We can conclude that according to this model the 90% confidence interval is from -2.23 to 0.41. Because this range is so wide, we cannot conclude much more from this result.

It seems that getting just the first two questions right is not a great result, but it also seems that our 5-question test is not a very powerful measure.

Exercise 7

We simply scale by the SD, 15, and then add the mean, 100:

conf * 15 + 100
## [1]  66.54 106.13

Exercise 8

We define test A to be the first three items, and test B to be the last two items. We use range [-2,+2]. For the 2PL-model, we want to calculate the relative efficiency, that is, I_A(f) / I_B(f), or Var(e_B)/Var(e_A).

information.a <- information(fit2PL, range = c(-2, 2), items = 1:3)
information.b <- information(fit2PL, range = c(-2, 2), items = 4:5)
information.a$InfoRange/information.b$InfoRange
## [1] 2.384

Exercise 9

The same as exercise 8, except now for the linear factor model and range [-1,+1].

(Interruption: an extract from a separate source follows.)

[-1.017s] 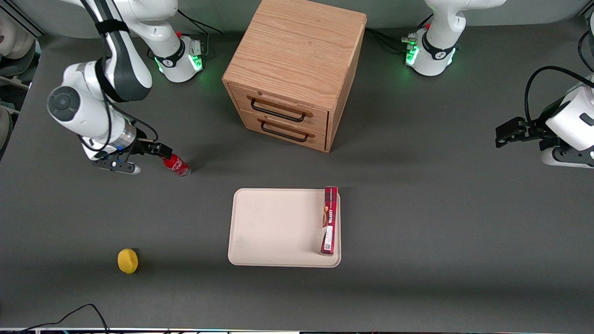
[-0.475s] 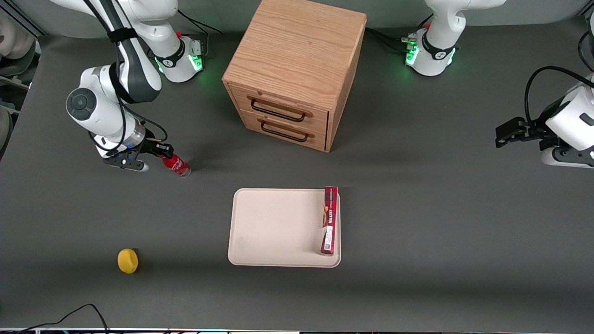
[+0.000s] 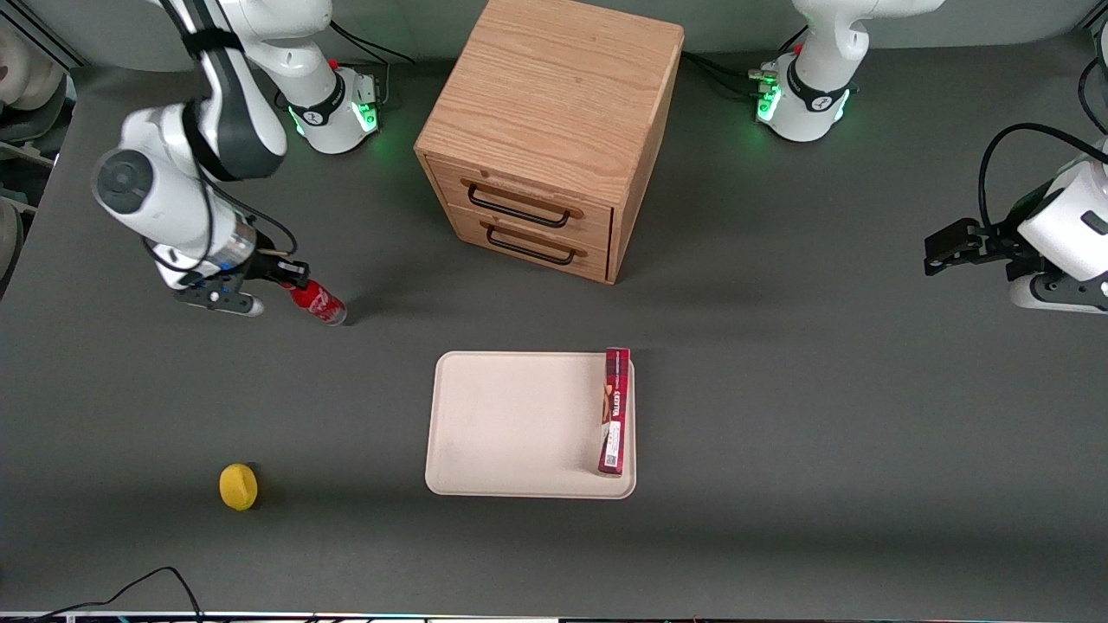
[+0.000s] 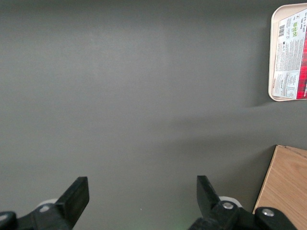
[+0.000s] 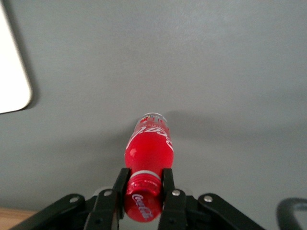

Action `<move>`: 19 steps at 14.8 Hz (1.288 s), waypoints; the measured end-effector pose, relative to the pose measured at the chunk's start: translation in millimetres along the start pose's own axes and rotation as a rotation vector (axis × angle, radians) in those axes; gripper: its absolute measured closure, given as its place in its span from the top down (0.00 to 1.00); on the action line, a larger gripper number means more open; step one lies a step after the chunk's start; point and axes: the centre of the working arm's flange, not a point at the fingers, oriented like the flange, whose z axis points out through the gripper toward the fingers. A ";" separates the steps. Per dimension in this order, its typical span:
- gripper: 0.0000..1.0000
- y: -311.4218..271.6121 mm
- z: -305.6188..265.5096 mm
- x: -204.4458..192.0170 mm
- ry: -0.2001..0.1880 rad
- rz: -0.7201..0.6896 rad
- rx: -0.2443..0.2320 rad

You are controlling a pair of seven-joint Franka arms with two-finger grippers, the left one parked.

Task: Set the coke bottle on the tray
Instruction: 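Close the right gripper on the bottle's cap end, then carry the bottle to the cream tray and lower it onto the tray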

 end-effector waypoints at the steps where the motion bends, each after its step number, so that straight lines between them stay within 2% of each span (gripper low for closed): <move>1: 0.32 -2.9 -37.1 2.6 -0.008 -0.003 -0.003; 5: 0.32 -18.3 -170.1 9.8 0.024 -0.020 0.012; 7: 0.32 -44.2 -205.3 22.9 0.001 0.017 0.016; 9: 0.32 -91.8 -208.3 47.8 -0.037 0.092 0.027; 11: 0.32 -145.4 -181.8 77.0 -0.062 0.184 0.042; 13: 0.32 -191.0 -138.1 105.5 -0.052 0.294 0.063; 17: 0.32 -255.7 -36.4 149.8 0.054 0.467 0.100; 19: 0.32 -270.0 9.6 166.3 0.092 0.522 0.121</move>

The range is not important, since the information is linear over the range, and both A and B are over the same range. So, we simply divide total information coefficients:

information.a.lin <- estimates["l1"]^2/estimates["e1"] + estimates["l2"]^2/estimates["e2"] + 
    estimates["l3"]^2/estimates["e3"]
information.b.lin <- estimates["l4"]^2/estimates["e4"] + estimates["l5"]^2/estimates["e5"]
(information.a.lin/information.b.lin)[[1]]
## [1] 2.299

Comparing this result to Exercise 8, we see that the relative efficiency is similar, which is not an unexpected result, considering that both tests are estimated to do do decently on the given ranges (as seen in Exercises 1-5).

Exercise 10

We load the lordif package, and find the Anxiety data as described in R's ?lordif help page, and produce the requested plots. Commentary per plot is at the bottom.

require("lordif")
data(Anxiety)
resp.data <- Anxiety[paste("R", 1:29, sep = "")]
gender <- Anxiety$gender
gender.DIF <- lordif(resp.data, gender)
print(gender.DIF)
plot.lordif(gender.DIF)

plot of chunk unnamed-chunk-12 plot of chunk unnamed-chunk-12 plot of chunk unnamed-chunk-12 plot of chunk unnamed-chunk-12 plot of chunk unnamed-chunk-12

In this analysis we search for items that are different estimators for man than they are for women. The lordif function finds such items and “flags” them. Here, those are items 6, 7 and 19.

The plots:

  1. The first plot, Trait Distributions, shows the density graphs for the Reference group (gender 0, Male) vs the Focal group, female. Here, theta is the IRT theta estimate. We see that women are more likely to have a high estimated theta, which is an estimate of anxiety.

  2. The second [type of] plot consists of four subplots:

    1. The Item True Score Function shows the ICC (i.e. estimated answer as a function of theta) for men (black) and women (red).
    2. The Differences in Item True Score Functions is simply the absolute difference between the two curves in the previous graph.
    3. The Item Response Functions shows the item response functions per group, for the possible answers for that question.
    4. The Impact (Weighted by Density) plot shows the difference between the two groups in the previous plot; the differences are summed, weighted by the female group density.

    Analyzing the three items:

  3. The plot group has two subplots:

    1. Boxplot of difference between theta estimates with and without taking group into effect.
    2. Scatterplot with pre-group theta on x-axis, and theta adjustment when taking group into account on the y axis, with colors to indicate subgroup. Note that negative y-values mean the estimated theta went up after accounting for groups.

    The boxplot is not very interesting here (besides looking symmetric)– the scatterplot shows that the estimated theta scores for most women went up when accounting for gender, especially for low initial theta. For men the effect is smaller, but reverse.